Echo Generation review: Super Spielbergian RPG

Between its charming voxel look, nods to games like Super Mario RPG, and suburban sci-fi storytelling, Echo Generation has a lot going on.


New dev on the block Cococucumber turned some heads in 2020 when it revealed the voxelized suburban sci-fi RPG that is Echo Generation. This game was brought to show during the early reveals of gaming on the Xbox Series X and S, and now it’s finally available. Does it live up the Stranger Things and Spielberg vibe it puts out? For the most part, yes. Echo Generation straps an interesting narrative, vibing soundtrack, and gorgeous visuals to an RPG style comparative to Super Mario RPG or Paper Mario. It doesn’t always work, but Echo Generation surely is something else.
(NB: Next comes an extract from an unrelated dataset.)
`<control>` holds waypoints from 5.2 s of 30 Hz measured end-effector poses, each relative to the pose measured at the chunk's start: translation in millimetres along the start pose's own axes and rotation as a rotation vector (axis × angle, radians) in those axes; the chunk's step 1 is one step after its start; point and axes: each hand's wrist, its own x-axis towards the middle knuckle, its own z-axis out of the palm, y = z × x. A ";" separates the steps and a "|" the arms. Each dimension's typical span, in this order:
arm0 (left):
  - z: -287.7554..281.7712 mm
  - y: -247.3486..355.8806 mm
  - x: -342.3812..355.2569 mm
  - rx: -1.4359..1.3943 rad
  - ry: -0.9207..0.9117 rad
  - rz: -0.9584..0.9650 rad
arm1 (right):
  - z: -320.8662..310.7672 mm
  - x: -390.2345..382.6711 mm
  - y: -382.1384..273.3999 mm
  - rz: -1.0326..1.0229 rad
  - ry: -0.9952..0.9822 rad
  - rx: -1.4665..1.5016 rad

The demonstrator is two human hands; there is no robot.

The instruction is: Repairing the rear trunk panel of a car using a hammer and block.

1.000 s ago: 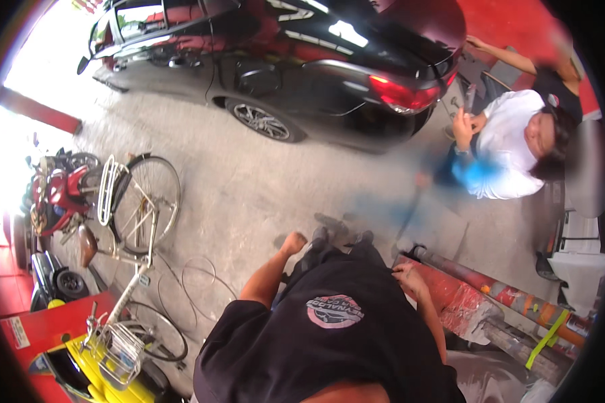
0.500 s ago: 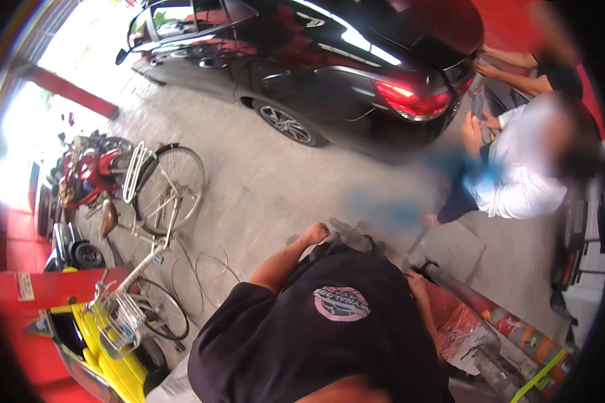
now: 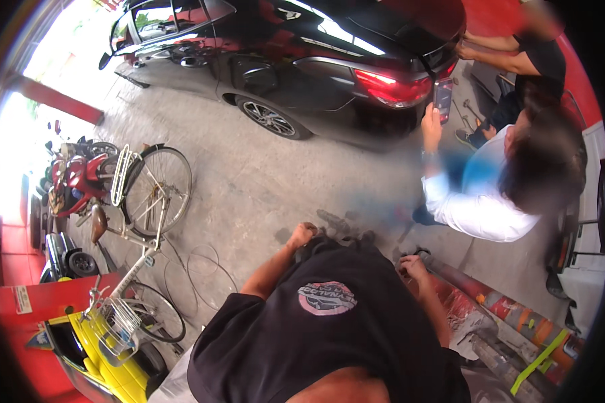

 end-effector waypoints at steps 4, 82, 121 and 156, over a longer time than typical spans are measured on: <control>-29.8 -37.2 17.3 0.147 -0.061 -0.006 | 35.9 -17.2 -30.4 0.140 0.027 0.057; -100.1 -50.5 41.9 0.158 -0.013 -0.020 | 79.9 50.3 -85.4 0.044 -0.080 -0.019; -394.0 -215.7 168.4 0.457 0.034 0.008 | 326.1 59.6 -294.0 -0.105 0.058 -0.250; -345.5 -201.8 -2.6 0.200 0.081 -0.075 | 347.9 49.1 -294.2 -0.156 -0.185 -0.141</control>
Just your average town bordering a top-secret base

Echo Generation puts you in the role of an average Canadian kid who loves movies and wants to make one of their own. You live with your sister and mom in Maple Town where raccoons will fist fight you and a child-abducting maniac is on the loose. There’s also a top-secret research facility run by military corporation FST nearby. Also, your dad has been missing for years after going to work for FST, or so you thought. When an alien ship crashes in a nearby cornfield, you find your dad’s work ID among the more unfortunate of the crew. That sets you and your sister off on a journey to get to the bottom of the strange things happening in Maple Town.

Echo Generation is a wacky trip packed with all sorts of nods to other media. It runs the gamut in its tone between highly lighthearted and funny to downright creepy and unsettling. You and your friends’ camaraderie and love of schlocky movies and comics like “Bunzilla”, even in terrifying situations no kid should be in, gives the game a vibe that reminds me of The Goonies or Super 8. Figuring out the alien visitors and what happened to your dad with your sister and friends is also a genuinely intriguing journey.

The only thing that lost me in the story is that a lot of this game is heavy on fetch quest stuff, i.e. finding [item] in one place and taking it to another place to get [item]. Much of the game is reliant on that and when you reach the end of one thread of the narrative, it can be tough to find the next. It doesn’t really handhold you or give you any blatant or cohesive directions either. You just need to check everything. There was more than one time where I exhausted all routes and ideas for what to do next and began just searching the entirety of what I had unlocked of Maple Town. It took hours to come across esoteric solutions I never would have come to if I didn’t check literally every corner available to me. Without getting spoilery, I’ll just say there’s a companion that turns out to be necessary more than once to move forward and also a phone in an office that can be easily missed.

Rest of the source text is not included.